# Your task
All of the data below is to be output exactly as written.

# Collected data
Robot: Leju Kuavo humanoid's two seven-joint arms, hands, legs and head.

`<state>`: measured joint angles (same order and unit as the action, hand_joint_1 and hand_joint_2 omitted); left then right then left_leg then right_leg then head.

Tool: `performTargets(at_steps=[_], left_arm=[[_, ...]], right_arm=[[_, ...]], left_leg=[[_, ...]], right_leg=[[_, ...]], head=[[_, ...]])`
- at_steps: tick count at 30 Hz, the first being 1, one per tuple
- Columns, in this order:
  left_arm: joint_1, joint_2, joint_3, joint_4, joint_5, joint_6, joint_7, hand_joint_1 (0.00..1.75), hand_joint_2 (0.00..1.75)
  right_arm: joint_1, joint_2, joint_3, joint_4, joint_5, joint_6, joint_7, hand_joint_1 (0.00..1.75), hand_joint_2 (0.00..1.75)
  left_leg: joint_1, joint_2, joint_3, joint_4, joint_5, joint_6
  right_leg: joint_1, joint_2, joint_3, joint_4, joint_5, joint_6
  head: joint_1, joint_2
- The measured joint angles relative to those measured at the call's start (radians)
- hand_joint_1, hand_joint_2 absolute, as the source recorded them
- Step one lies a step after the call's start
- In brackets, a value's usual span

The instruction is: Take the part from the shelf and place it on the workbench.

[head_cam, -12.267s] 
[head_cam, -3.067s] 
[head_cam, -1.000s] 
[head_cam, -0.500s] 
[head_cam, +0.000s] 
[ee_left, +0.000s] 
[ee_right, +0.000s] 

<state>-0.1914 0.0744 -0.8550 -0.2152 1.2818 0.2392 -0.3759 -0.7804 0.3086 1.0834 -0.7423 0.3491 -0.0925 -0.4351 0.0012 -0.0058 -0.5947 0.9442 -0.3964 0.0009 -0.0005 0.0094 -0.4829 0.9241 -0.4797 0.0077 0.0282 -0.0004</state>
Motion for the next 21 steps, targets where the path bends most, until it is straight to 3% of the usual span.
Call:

# Answer box
Robot: Leju Kuavo humanoid's two seven-joint arms, hands, legs and head.

`<state>`: measured joint angles (same order and unit as the action, hand_joint_1 and hand_joint_2 omitted); left then right then left_leg then right_leg then head.

Tool: `performTargets(at_steps=[_], left_arm=[[_, ...]], right_arm=[[_, ...]], left_leg=[[_, ...]], right_leg=[[_, ...]], head=[[_, ...]])`
- at_steps: tick count at 30 Hz, the first being 1, one per tuple
- Columns, in this order:
  left_arm: joint_1, joint_2, joint_3, joint_4, joint_5, joint_6, joint_7, hand_joint_1 (0.00..1.75), hand_joint_2 (0.00..1.75)
  right_arm: joint_1, joint_2, joint_3, joint_4, joint_5, joint_6, joint_7, hand_joint_1 (0.00..1.75), hand_joint_2 (0.00..1.75)
  left_leg: joint_1, joint_2, joint_3, joint_4, joint_5, joint_6
  right_leg: joint_1, joint_2, joint_3, joint_4, joint_5, joint_6
  head: joint_1, joint_2
- The measured joint angles relative to those measured at the call's start (radians)
- hand_joint_1, hand_joint_2 absolute, as the source recorded them
- Step one lies a step after the call's start
- In brackets, a value's usual span

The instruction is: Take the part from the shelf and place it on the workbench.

[head_cam, -12.267s] 
[head_cam, -3.067s] 
[head_cam, -1.000s] 
[head_cam, -0.500s] 
[head_cam, +0.000s] 
[ee_left, +0.000s] 
[ee_right, +0.000s] 

<state>-0.1914 0.0744 -0.8550 -0.2152 1.2818 0.2392 -0.3759 -0.7804 0.3086 1.0834 -0.7423 0.3491 -0.0925 -0.4351 0.0012 -0.0058 -0.5947 0.9442 -0.3964 0.0009 -0.0005 0.0094 -0.4829 0.9241 -0.4797 0.0077 0.0282 -0.0004</state>
Motion for the next 21 steps, targets where the path bends most, until it is straight to 3% of the usual span.
Call:

There is no additional output for this exercise.